Wednesday, July 26, 2006

10 Observations of the Travelling WebStress

1. Everything in New Zealand, or certainly where I’m based, ‘does what it says on the tin’. They don’t mess about with advertising here that may mislead the consumer as to the purpose of the retailer; shop names are self explanatory. Alongside Pack n Save (where, as you trundle around a no frills warehouse that has more in common with Homebase than Sainsburys, savings are in abundance until you get to the checkout where you have to buy loads of bags to pack your shopping in) and, I have also ventured into Food Town, The Warehouse (which is, in fact, a warehouse) and The Number 1 Shoe Shop and Liquorland. Easy for foreigners and the more in-bred of locals.

2. Everything you could possibly want from a supermarket belongs to someone called Pam (I currently have Pam’s soya milk, Pam’s cheese, Pam’s tin foil and Pam’s washing up liquid but I drew the line at buying my boyfriend burgers from her. There’s just something a bit wrong about buying frozen meat produce from the same person who’s trying to sell you cleaning products.

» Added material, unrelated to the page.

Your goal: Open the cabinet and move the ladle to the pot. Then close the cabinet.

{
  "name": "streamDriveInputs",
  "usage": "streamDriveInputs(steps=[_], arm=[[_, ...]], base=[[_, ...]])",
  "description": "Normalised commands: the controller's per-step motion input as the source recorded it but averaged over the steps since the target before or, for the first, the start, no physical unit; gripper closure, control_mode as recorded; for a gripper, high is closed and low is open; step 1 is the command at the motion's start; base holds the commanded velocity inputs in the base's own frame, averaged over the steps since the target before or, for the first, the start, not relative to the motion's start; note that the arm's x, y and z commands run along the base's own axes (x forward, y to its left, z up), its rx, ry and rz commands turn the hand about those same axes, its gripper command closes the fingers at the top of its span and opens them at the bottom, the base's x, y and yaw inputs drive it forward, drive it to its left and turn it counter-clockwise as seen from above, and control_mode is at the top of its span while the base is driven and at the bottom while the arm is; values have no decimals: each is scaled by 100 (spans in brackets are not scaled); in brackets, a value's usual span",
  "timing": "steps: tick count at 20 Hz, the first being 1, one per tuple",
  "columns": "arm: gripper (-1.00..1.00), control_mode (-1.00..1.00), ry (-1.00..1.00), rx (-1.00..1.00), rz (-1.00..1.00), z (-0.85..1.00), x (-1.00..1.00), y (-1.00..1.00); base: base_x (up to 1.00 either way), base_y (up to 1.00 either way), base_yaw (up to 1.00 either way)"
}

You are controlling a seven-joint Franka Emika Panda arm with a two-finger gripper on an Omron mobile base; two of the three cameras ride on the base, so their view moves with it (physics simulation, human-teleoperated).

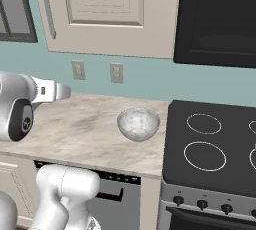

3. Ribena tastes the same…

4.…But Heinz beans really, really don’t. Especially ones claiming to be from an English recipe. Whatever English recipe they’re adhering to it certainly isn’t one for mixing beans with tomato sauce.

5. Radio advertising is an eclectic mixture of cow de-licing solutions, John Deere tractor bargains and people telling you they used to be a ‘hoon’ (sometimes in relation to the advert, sometimes just for a bit of background info) and tend to know nothing of how to keep a sales pitch short and snappy.

6. Radio programmes themselves can use words like bugger, butt crack, jap’s eye and bastard in general chit chat and no one bats an eyelid.

7. According to law, if you are turning left at a set of traffic lights you have to give way to oncoming traffic turning right which is totally idiotic and pointless and often results in hairy near misses, especially as Kiwis seem to apply the rule infrequently and erratically (as they too believe the rule is idiotic and pointless).

8. Kiwi drivers seem to think the hard shoulder is, in fact, another lane and tend to drive in it most of the time. I did question that maybe they were just being considerate in letting other people pass but after doing nearly 10 hours of driving I am beginning to realise that they are just taking ‘drive on the left’ to the extreme.

9. Corrugated iron seems to be as fashionable here as sheep. If you can make it out of corrugated iron, they do. Signage, shop fronts, entire buildings are made out of the damn stuff. And it comes in pretty colours too.

10. New Zealand rock music is not to be recommended as being introduced to the outside world. Think Nickelback with a few Bon Jovi power chords and a good helping of heart wrenching emo thrown in for good measure.